Where a record contains a picture, omit the picture and repeat the rest exactly.
* * *
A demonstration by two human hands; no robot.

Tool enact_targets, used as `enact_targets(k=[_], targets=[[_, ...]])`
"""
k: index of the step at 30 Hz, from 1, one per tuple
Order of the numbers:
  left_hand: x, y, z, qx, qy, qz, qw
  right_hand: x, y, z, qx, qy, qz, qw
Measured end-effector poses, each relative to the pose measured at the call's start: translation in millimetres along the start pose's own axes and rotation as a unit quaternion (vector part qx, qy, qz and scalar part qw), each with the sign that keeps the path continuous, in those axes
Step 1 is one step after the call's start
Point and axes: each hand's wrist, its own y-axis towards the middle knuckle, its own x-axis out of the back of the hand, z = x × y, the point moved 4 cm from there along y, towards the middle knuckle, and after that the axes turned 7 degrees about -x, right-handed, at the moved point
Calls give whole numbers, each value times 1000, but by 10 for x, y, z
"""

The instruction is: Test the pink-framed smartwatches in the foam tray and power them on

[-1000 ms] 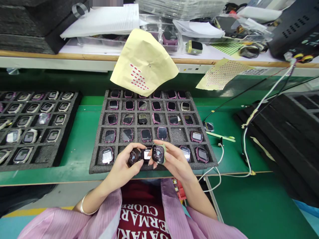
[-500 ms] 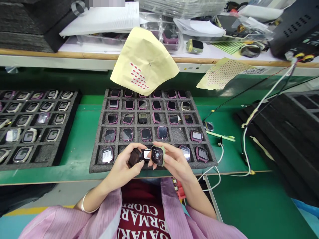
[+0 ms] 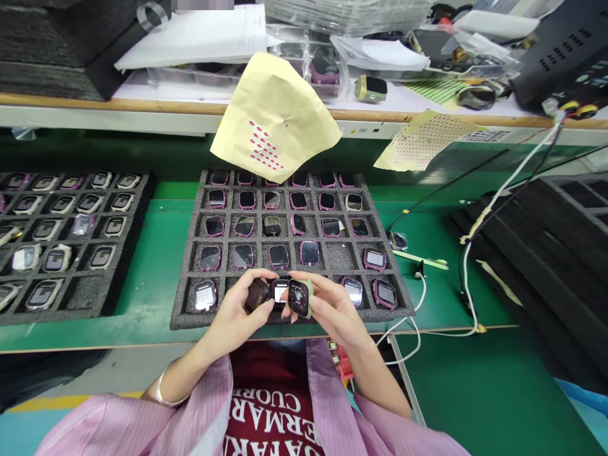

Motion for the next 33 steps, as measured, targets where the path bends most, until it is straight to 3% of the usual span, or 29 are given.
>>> enact_targets(k=[10,22,27,33], targets=[[23,-25,6,-14,3,-13,1000,44,-8,16,-2,-11,-17,1000],[-22,-9,-7,21,-109,6,994,4,-38,43,-42,21,13,999],[55,0,9,7,-194,25,981,83,-57,68,-54,12,-11,998],[89,-18,52,35,-214,42,975,120,-66,12,-25,0,-43,999]])
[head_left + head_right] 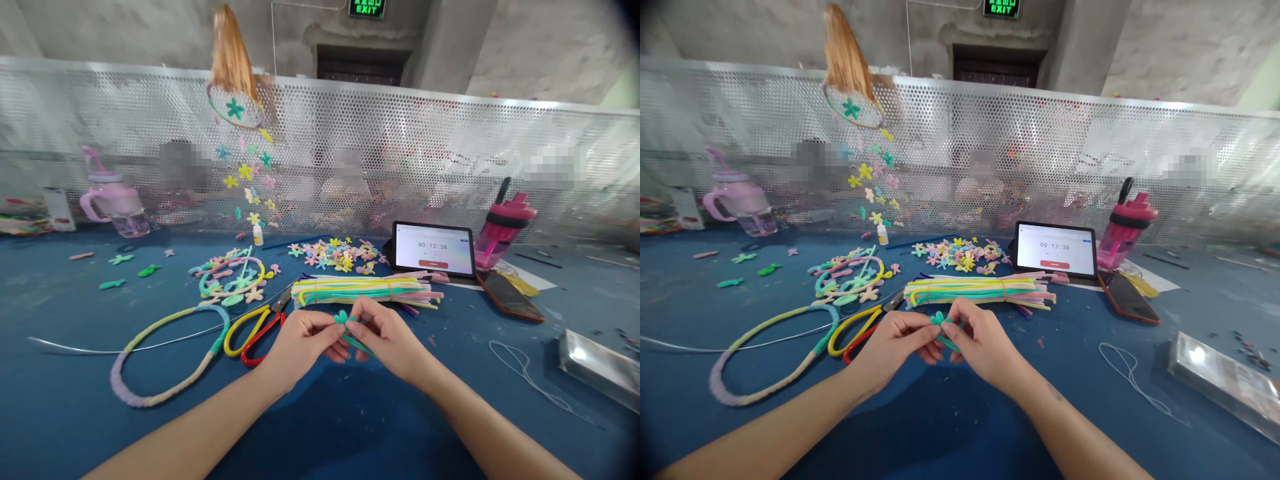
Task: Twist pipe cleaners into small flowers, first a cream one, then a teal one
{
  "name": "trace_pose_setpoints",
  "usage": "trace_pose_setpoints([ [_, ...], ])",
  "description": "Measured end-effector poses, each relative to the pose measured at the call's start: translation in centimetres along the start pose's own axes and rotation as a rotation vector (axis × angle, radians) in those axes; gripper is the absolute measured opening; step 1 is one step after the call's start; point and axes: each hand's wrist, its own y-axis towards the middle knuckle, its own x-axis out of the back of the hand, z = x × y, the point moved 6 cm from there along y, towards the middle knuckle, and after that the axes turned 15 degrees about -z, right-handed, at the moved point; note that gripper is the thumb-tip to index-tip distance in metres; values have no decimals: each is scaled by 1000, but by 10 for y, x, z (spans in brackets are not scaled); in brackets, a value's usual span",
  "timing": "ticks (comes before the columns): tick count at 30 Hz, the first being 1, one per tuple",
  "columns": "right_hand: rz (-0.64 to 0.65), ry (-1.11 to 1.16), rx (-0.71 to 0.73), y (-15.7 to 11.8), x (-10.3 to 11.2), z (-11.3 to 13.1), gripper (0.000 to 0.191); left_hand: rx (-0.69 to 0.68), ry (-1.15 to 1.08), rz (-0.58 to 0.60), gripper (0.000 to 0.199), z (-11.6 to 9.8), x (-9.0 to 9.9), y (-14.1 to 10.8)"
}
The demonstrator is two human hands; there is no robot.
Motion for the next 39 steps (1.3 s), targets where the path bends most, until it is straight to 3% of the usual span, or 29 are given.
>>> trace_pose_setpoints([
  [5,21,-44,51,-1,-1,1,17,-60,102,-1,27,1,2,2],
  [9,68,42,-12,1,-3,-3,17,-227,333,5,29,-8,4,1],
  [11,73,87,-49,2,-3,-4,17,-245,359,38,30,-11,3,1],
  [15,62,148,-102,4,-2,-5,18,-159,260,128,30,-11,2,4],
  [20,62,166,-139,3,-2,-7,18,-86,166,90,21,-7,7,9],
  [29,91,147,-172,2,-5,-10,17,49,180,109,27,-3,7,8],
  [39,95,317,-203,2,-8,-9,24,41,126,85,23,-1,6,6],
])
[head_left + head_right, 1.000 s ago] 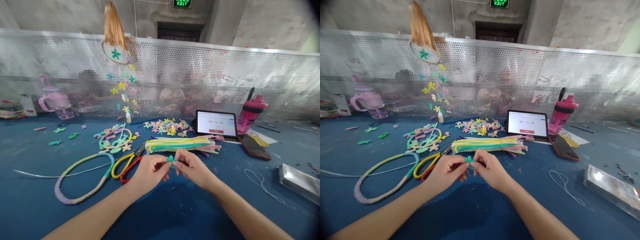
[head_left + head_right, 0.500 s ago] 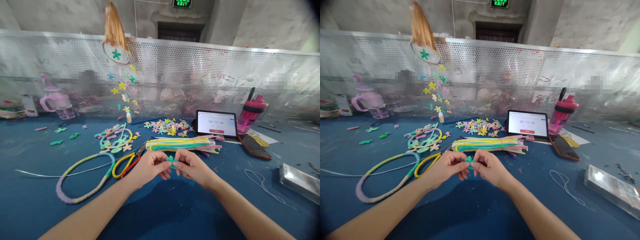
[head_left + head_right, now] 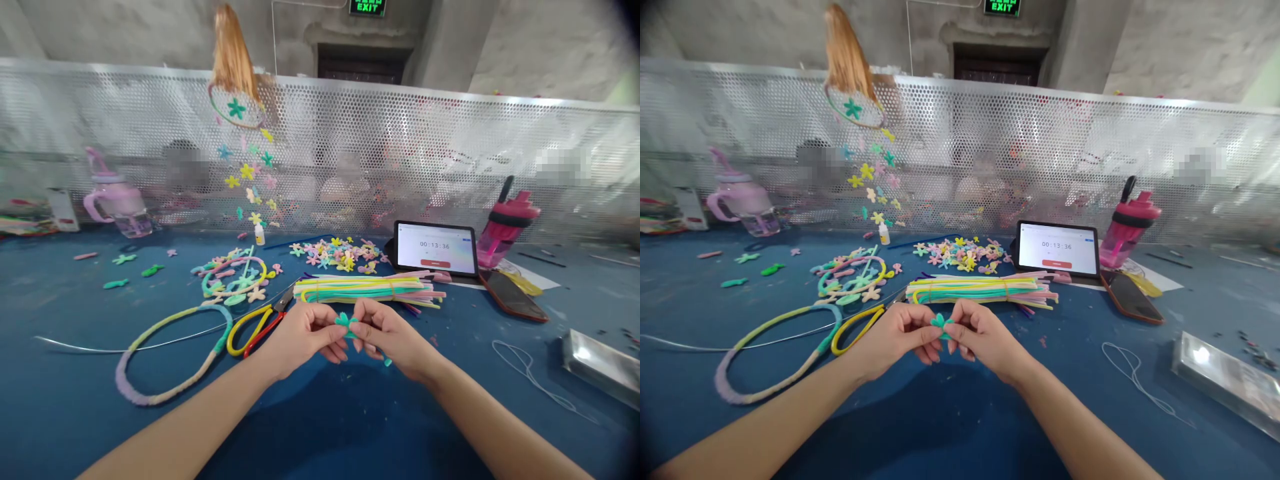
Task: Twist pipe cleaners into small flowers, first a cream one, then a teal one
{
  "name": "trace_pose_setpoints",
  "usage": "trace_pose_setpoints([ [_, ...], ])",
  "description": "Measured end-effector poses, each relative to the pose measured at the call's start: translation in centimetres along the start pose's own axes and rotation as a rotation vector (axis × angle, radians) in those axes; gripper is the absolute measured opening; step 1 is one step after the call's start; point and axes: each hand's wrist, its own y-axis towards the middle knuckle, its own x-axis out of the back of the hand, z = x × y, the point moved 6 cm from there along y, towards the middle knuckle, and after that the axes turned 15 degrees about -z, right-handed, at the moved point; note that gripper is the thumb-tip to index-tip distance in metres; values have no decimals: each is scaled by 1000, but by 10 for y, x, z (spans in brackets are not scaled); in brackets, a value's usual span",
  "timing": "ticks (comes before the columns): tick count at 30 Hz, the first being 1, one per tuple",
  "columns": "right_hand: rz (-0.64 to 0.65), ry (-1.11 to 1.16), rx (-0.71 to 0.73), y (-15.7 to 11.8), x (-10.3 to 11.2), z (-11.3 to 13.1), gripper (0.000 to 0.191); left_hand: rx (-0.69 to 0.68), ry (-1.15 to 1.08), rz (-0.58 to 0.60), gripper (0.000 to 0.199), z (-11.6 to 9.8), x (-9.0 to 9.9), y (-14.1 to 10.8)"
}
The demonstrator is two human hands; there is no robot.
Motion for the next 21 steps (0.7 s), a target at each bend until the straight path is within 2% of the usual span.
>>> trace_pose_setpoints([
  [5,-19,-166,83,2,3,2,21,-50,-1,-37,24,-3,0,0],
  [9,-48,-508,325,-1,8,17,15,-61,-9,-50,23,-5,1,0],
  [14,-74,-909,554,-7,15,36,13,-47,29,-135,21,-4,8,3],
  [17,-72,-971,675,-9,16,45,13,-32,46,-132,20,-2,8,4],
  [21,-98,-989,851,-14,13,54,15,-26,65,-65,21,3,1,1],
])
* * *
Solution to the exercise -
A demonstration by two human hands; no robot.

Tool enact_targets, used as `enact_targets(k=[_], targets=[[_, ...]])`
"""
k: index of the step at 30 Hz, from 1, one per tuple
Order of the numbers:
  left_hand: x, y, z, qx, qy, qz, qw
  right_hand: x, y, z, qx, qy, qz, qw
Measured end-effector poses, each relative to the pose measured at the call's start: translation in millimetres along the start pose's own axes and rotation as a unit quaternion (vector part qx, qy, qz and scalar part qw), each with the sign that keeps the path continuous, in those axes
Step 1 is one step after the call's start
Point and axes: each hand's wrist, its own y-axis towards the middle knuckle, its own x-axis out of the back of the hand, z = x × y, the point moved 4 cm from there along y, towards the middle knuckle, and after that the axes turned 7 degrees about -x, right-handed, at the moved point
Calls give whole numbers, each value times 1000, but by 10 for x, y, z
"""

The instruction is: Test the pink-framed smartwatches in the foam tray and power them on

[-1000 ms] 
[-500 ms] 
[+0 ms] 

Motion for the next 33 steps, as measured, targets where the path bends most, until it is straight to 3% of the usual span, or 29 are given.
>>> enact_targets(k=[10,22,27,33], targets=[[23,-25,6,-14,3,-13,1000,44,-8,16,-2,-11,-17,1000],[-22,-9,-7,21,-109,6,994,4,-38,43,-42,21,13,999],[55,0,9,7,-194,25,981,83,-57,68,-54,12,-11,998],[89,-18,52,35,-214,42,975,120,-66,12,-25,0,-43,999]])
[head_left + head_right] 
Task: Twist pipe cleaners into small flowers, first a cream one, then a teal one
{
  "name": "trace_pose_setpoints",
  "usage": "trace_pose_setpoints([ [_, ...], ])",
  "description": "Measured end-effector poses, each relative to the pose measured at the call's start: translation in centimetres along the start pose's own axes and rotation as a rotation vector (axis × angle, radians) in those axes; gripper is the absolute measured opening; step 1 is one step after the call's start; point and axes: each hand's wrist, its own y-axis towards the middle knuckle, its own x-axis out of the back of the hand, z = x × y, the point moved 6 cm from there along y, towards the middle knuckle, and after that the axes turned 15 degrees about -z, right-handed, at the moved point; note that gripper is the thumb-tip to index-tip distance in metres; values have no decimals: each is scaled by 1000, but by 10 for y, x, z (spans in brackets are not scaled); in brackets, a value's usual span",
  "timing": "ticks (comes before the columns): tick count at 30 Hz, the first being 1, one per tuple",
  "columns": "right_hand: rz (-0.64 to 0.65), ry (-1.11 to 1.16), rx (-0.71 to 0.73), y (-15.7 to 11.8), x (-10.3 to 11.2), z (-11.3 to 13.1), gripper (0.000 to 0.191); left_hand: rx (-0.69 to 0.68), ry (-1.15 to 1.08), rz (-0.58 to 0.60), gripper (0.000 to 0.199), z (-11.6 to 9.8), x (-9.0 to 9.9), y (-14.1 to 10.8)"
}
The demonstrator is two human hands; there is no robot.
Motion for the next 39 steps (1.3 s), targets where the path bends most, until it is straight to 3% of the usual span, or 29 are given.
>>> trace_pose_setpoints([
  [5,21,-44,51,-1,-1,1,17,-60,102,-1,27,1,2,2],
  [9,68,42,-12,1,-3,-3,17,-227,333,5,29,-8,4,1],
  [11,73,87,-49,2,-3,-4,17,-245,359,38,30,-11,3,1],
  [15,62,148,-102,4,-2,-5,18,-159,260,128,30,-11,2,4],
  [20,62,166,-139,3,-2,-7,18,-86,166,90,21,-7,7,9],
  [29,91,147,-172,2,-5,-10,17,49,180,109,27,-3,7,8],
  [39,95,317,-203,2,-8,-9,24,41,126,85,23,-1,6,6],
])
[head_left + head_right, 1.000 s ago] 
[head_left + head_right, 0.500 s ago] 
[head_left + head_right, now] 
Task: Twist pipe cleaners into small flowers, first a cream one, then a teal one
{
  "name": "trace_pose_setpoints",
  "usage": "trace_pose_setpoints([ [_, ...], ])",
  "description": "Measured end-effector poses, each relative to the pose measured at the call's start: translation in centimetres along the start pose's own axes and rotation as a rotation vector (axis × angle, radians) in those axes; gripper is the absolute measured opening; step 1 is one step after the call's start; point and axes: each hand's wrist, its own y-axis towards the middle knuckle, its own x-axis out of the back of the hand, z = x × y, the point moved 6 cm from there along y, towards the middle knuckle, and after that the axes turned 15 degrees about -z, right-handed, at the moved point; note that gripper is the thumb-tip to index-tip distance in metres; values have no decimals: each is scaled by 1000, but by 10 for y, x, z (spans in brackets are not scaled); in brackets, a value's usual span",
  "timing": "ticks (comes before the columns): tick count at 30 Hz, the first being 1, one per tuple",
  "columns": "right_hand: rz (-0.64 to 0.65), ry (-1.11 to 1.16), rx (-0.71 to 0.73), y (-15.7 to 11.8), x (-10.3 to 11.2), z (-11.3 to 13.1), gripper (0.000 to 0.191); left_hand: rx (-0.69 to 0.68), ry (-1.15 to 1.08), rz (-0.58 to 0.60), gripper (0.000 to 0.199), z (-11.6 to 9.8), x (-9.0 to 9.9), y (-14.1 to 10.8)"
}
The demonstrator is two human hands; there is no robot.
Motion for the next 21 steps (0.7 s), a target at each bend until the straight path is within 2% of the usual span.
>>> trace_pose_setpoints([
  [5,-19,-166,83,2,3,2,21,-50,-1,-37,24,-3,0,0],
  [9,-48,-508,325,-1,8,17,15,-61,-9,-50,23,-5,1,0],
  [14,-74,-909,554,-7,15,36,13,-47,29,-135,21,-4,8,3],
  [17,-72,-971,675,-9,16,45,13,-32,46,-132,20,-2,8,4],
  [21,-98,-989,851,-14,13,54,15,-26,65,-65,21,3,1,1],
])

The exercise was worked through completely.